** Try it **
Go through the data and report each line that holds the string "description".

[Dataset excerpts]
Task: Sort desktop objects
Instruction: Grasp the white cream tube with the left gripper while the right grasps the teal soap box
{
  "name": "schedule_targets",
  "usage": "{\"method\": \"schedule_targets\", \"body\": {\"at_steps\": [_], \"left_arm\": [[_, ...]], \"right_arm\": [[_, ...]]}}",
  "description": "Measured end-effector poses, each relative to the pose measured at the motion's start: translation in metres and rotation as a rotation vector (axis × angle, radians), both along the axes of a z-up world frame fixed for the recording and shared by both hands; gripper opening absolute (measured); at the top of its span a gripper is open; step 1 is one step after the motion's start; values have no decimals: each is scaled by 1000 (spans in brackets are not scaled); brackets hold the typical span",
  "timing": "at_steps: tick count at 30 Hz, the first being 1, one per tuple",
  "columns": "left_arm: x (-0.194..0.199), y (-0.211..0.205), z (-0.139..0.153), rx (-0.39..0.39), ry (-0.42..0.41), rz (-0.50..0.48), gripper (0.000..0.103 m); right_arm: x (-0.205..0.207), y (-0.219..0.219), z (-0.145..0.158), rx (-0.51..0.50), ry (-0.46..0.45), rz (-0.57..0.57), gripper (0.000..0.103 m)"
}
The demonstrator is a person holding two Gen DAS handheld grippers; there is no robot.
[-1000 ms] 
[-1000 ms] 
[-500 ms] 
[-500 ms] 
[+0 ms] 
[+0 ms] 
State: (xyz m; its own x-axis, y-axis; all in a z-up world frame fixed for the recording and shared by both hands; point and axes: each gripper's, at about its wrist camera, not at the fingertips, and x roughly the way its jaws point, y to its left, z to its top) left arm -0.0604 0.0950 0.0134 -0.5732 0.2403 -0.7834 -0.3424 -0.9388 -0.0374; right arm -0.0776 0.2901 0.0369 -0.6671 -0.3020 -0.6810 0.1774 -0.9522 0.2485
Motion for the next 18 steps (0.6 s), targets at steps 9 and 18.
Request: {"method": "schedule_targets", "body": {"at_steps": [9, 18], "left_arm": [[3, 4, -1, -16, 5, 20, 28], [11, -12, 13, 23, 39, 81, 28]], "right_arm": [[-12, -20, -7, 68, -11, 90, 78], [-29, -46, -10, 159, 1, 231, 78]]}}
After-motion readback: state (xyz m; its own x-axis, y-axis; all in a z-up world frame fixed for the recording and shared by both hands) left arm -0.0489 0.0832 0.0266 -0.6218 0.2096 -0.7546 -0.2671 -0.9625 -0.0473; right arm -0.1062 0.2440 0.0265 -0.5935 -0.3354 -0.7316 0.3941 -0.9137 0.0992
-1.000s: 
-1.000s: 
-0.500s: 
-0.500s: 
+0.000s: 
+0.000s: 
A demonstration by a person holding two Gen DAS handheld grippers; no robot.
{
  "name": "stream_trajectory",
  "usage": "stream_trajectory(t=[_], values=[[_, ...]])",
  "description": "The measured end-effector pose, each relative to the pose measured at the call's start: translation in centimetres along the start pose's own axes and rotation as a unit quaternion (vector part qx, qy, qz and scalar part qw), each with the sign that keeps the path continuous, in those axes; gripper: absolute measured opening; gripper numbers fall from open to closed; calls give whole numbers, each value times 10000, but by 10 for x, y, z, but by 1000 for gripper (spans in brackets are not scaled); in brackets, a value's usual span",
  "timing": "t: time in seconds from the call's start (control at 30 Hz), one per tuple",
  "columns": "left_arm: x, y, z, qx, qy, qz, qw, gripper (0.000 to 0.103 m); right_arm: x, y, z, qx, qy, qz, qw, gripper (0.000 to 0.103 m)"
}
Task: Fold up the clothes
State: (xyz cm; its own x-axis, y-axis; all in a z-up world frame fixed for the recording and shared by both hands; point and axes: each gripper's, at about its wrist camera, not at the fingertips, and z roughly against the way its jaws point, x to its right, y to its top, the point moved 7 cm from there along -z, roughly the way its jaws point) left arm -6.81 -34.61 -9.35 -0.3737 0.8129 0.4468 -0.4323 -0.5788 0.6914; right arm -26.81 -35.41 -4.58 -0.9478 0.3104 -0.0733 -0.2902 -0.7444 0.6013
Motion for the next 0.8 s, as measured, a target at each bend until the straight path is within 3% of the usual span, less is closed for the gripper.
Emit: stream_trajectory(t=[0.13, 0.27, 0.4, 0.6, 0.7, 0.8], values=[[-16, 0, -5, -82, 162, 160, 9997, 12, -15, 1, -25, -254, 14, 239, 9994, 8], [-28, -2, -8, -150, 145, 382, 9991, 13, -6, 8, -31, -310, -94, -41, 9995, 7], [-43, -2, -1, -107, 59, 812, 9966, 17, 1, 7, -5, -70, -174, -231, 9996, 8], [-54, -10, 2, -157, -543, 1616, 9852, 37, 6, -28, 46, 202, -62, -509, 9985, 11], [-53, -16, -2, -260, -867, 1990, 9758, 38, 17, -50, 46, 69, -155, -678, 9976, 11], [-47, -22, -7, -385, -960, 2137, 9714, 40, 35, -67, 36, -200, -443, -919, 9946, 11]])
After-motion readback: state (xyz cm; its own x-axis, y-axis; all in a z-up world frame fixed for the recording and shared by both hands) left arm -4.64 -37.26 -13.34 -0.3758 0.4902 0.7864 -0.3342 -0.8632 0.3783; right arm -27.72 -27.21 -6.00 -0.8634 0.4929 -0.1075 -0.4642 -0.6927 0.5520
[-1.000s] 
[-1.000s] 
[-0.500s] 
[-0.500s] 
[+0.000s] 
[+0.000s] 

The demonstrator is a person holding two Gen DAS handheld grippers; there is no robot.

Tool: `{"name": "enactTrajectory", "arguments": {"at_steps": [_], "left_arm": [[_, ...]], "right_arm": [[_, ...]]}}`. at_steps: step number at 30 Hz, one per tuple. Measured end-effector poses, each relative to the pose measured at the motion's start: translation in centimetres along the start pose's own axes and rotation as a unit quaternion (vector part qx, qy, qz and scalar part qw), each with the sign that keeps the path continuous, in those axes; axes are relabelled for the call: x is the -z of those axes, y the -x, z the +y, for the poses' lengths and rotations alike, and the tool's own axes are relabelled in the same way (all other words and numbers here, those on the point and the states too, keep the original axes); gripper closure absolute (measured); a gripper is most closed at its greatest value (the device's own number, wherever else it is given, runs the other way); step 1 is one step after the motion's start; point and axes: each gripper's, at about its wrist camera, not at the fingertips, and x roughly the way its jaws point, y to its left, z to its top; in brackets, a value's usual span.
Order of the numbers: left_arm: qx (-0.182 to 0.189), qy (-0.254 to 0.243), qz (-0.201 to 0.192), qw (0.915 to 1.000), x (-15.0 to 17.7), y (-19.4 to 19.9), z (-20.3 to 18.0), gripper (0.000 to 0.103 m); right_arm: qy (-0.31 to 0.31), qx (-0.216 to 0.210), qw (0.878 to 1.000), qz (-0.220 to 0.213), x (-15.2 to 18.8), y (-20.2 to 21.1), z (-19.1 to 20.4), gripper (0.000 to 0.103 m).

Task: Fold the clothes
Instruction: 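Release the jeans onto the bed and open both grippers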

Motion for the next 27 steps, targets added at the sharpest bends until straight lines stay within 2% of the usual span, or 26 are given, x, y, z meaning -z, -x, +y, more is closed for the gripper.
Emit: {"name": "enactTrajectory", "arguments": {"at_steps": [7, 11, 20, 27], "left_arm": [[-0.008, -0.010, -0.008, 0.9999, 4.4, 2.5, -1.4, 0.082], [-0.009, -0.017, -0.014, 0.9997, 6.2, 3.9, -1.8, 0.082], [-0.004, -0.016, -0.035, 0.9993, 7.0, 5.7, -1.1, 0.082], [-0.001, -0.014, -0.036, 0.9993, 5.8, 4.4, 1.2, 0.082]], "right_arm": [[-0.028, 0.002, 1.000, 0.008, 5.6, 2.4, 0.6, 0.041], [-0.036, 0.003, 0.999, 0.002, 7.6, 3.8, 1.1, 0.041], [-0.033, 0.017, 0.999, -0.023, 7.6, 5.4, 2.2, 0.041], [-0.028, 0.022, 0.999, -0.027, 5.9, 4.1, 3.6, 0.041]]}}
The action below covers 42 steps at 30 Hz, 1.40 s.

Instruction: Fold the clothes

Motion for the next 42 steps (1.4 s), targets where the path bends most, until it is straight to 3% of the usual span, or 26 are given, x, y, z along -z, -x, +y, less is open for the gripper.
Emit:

** Written reply **
  "description": "Measured end-effector poses, each relative to the pose measured at the motion's start: translation in metres and rotation as a rotation vector (axis × angle, radians), both along the axes of a z-up world frame fixed for the recording and shared by both hands; gripper opening absolute (measured); at the top of its span a gripper is open; step 1 is one step after the motion's start; values have no decimals: each is scaled by 1000 (spans in brackets are not scaled); brackets hold the typical span",
  "description": "The measured end-effector pose, each relative to the pose measured at the call's start: translation in centimetres along the start pose's own axes and rotation as a unit quaternion (vector part qx, qy, qz and scalar part qw), each with the sign that keeps the path continuous, in those axes; gripper: absolute measured opening; gripper numbers fall from open to closed; calls give whole numbers, each value times 10000, but by 10 for x, y, z, but by 1000 for gripper (spans in brackets are not scaled); in brackets, a value's usual span",

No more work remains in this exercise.